■ **EXERCISE GOAL**:
Would you filter the listing below so that only lines with the word "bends" remain?

** Opening DATASET EXCERPTS block **

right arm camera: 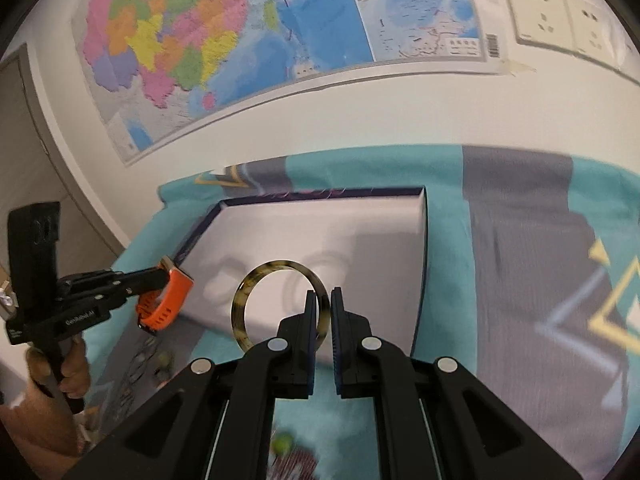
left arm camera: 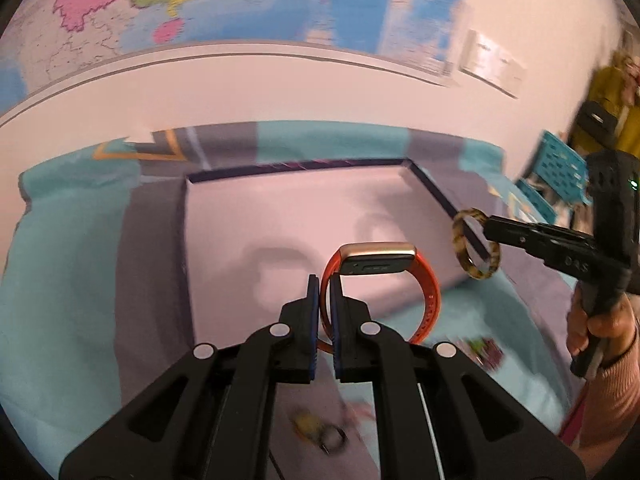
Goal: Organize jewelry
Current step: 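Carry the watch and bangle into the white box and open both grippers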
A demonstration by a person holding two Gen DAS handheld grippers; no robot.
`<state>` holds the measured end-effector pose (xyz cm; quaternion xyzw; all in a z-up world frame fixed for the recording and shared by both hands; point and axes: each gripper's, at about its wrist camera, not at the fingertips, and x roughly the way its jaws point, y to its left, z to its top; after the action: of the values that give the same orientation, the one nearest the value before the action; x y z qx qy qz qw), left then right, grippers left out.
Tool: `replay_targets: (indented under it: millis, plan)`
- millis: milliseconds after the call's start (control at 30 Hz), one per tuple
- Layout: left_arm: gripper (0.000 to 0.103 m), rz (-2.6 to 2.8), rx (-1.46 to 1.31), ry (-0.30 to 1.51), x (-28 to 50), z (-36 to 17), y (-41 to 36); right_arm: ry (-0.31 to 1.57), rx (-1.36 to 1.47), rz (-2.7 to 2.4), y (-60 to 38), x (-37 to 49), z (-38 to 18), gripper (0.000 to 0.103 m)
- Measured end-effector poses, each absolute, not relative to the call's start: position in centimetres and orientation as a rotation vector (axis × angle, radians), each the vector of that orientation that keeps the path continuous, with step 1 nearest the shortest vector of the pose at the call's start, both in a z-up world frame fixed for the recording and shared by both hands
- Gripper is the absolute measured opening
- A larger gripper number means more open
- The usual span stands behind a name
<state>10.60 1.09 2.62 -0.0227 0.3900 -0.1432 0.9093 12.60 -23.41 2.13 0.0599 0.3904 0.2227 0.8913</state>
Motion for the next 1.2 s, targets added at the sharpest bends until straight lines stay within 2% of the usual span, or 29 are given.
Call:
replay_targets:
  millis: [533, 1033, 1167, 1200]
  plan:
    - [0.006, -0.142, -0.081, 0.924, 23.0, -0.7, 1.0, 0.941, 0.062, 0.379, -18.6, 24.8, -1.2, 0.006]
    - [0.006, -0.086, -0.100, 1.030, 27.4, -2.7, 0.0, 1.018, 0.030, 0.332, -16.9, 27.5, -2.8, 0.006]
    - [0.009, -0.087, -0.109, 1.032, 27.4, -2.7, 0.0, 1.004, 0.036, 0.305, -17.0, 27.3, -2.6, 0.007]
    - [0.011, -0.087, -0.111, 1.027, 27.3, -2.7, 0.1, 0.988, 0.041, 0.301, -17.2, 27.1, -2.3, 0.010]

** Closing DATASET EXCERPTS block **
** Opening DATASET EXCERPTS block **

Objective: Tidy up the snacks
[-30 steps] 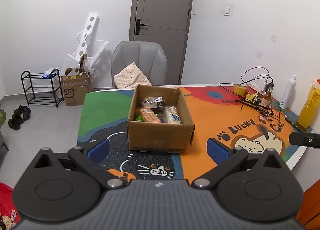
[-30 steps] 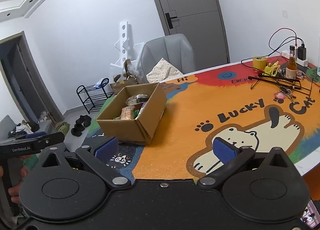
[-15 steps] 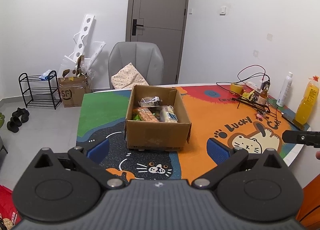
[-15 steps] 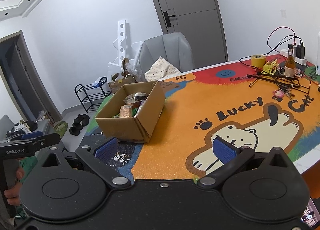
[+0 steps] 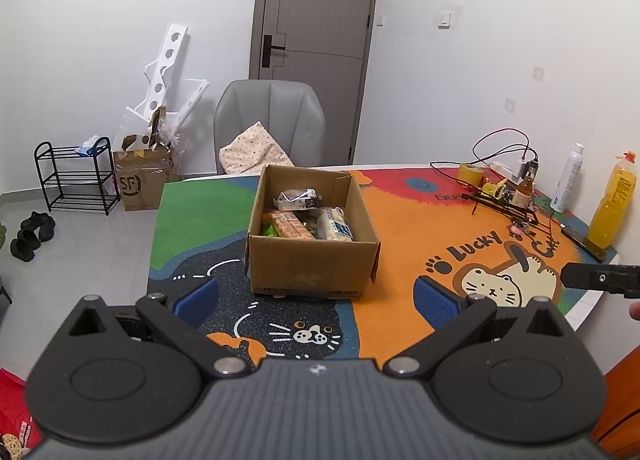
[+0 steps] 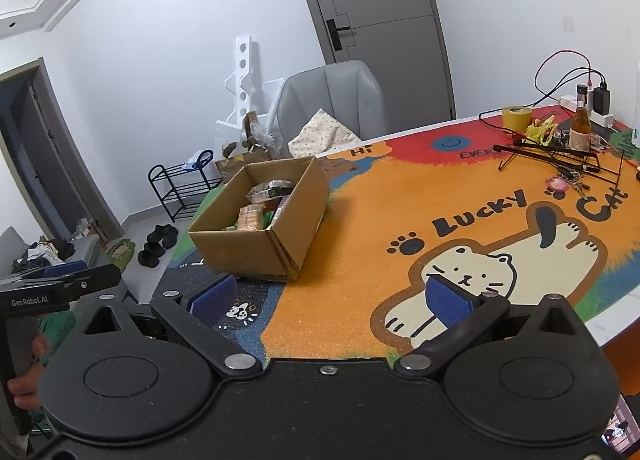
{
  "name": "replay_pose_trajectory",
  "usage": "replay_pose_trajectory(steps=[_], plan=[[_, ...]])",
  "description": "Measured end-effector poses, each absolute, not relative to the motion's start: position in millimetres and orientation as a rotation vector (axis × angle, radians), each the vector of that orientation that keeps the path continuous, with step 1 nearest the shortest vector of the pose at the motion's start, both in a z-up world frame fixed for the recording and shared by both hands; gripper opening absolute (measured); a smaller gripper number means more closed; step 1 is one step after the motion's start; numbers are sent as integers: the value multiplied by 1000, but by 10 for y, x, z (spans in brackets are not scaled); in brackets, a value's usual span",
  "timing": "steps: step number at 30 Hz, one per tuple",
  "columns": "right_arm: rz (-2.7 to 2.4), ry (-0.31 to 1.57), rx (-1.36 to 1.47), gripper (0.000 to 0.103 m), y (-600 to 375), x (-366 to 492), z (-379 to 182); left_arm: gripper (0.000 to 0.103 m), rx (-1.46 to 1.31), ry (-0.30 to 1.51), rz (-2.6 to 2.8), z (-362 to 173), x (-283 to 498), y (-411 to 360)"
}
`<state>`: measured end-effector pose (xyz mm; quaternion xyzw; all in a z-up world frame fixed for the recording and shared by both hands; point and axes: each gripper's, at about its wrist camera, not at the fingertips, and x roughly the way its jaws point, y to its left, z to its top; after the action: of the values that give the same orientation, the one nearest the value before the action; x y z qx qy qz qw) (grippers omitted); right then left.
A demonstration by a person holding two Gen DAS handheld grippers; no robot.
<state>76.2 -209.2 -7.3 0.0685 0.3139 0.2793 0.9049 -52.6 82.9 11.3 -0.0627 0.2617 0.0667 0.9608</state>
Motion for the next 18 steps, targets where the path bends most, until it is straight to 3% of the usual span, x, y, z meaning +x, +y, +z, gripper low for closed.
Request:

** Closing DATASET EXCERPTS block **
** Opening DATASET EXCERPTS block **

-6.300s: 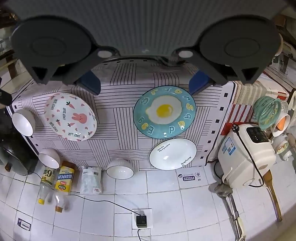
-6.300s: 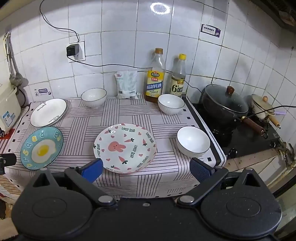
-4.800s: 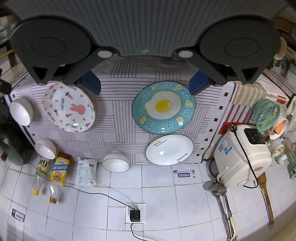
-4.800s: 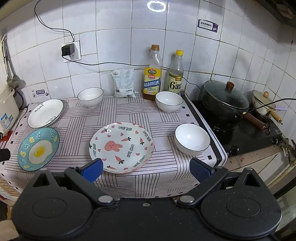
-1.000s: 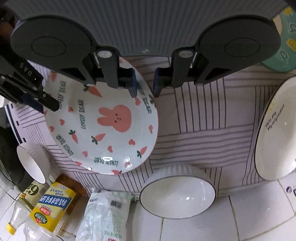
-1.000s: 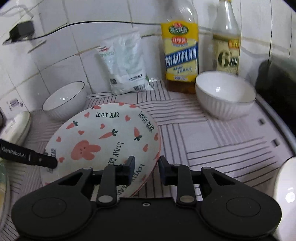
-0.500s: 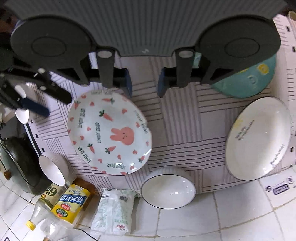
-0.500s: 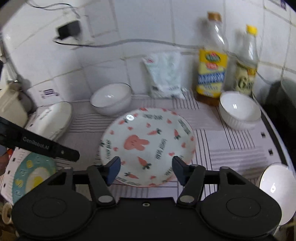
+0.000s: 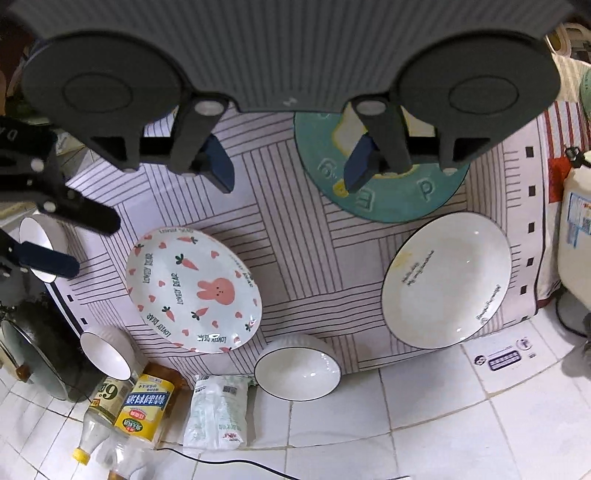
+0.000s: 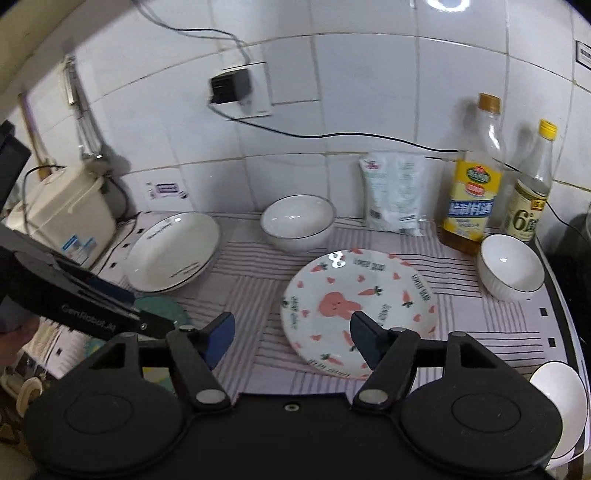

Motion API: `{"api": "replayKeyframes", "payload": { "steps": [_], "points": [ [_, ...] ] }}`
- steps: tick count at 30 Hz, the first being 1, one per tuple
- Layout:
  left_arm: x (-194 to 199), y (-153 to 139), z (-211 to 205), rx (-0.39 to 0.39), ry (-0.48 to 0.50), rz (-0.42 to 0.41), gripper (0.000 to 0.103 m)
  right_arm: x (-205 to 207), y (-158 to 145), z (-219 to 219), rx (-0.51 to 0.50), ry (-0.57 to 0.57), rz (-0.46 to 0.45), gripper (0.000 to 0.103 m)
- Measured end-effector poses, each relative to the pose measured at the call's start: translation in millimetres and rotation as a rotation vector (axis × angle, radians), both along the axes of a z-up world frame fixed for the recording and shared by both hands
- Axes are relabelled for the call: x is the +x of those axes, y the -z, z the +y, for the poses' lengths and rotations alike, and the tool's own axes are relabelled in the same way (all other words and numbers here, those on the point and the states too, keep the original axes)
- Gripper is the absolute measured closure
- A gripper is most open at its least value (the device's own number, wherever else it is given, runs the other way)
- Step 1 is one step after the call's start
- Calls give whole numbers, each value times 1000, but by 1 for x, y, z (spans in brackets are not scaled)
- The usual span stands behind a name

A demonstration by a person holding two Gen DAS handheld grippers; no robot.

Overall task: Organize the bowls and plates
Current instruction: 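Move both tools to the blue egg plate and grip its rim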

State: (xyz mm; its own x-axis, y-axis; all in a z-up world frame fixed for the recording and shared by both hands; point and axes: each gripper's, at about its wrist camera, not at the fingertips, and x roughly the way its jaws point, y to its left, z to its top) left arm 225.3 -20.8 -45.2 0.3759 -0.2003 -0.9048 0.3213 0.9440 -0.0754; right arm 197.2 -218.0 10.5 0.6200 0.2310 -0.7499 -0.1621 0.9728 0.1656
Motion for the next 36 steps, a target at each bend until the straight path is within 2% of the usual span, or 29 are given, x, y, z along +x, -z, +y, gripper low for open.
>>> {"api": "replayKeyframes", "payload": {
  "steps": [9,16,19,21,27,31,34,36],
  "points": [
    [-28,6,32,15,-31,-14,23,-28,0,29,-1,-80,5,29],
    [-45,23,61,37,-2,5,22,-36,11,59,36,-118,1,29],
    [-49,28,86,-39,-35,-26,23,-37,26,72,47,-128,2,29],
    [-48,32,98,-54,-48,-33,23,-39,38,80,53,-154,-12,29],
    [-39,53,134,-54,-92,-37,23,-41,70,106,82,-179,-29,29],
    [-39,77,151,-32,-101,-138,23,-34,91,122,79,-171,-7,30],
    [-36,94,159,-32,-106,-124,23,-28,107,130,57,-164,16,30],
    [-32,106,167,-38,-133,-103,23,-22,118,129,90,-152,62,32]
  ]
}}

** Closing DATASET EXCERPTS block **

■ **FINISHED TASK**:
Motion for the next 1.2 s, targets added at the sharpest bends until straight lines stay within 2% of the usual span, or 29 are given.
Motion for the next 18 steps, targets where the path bends most, until it is straight to 3% of the usual span, x, y, z meaning +x, +y, +z, gripper low for closed.

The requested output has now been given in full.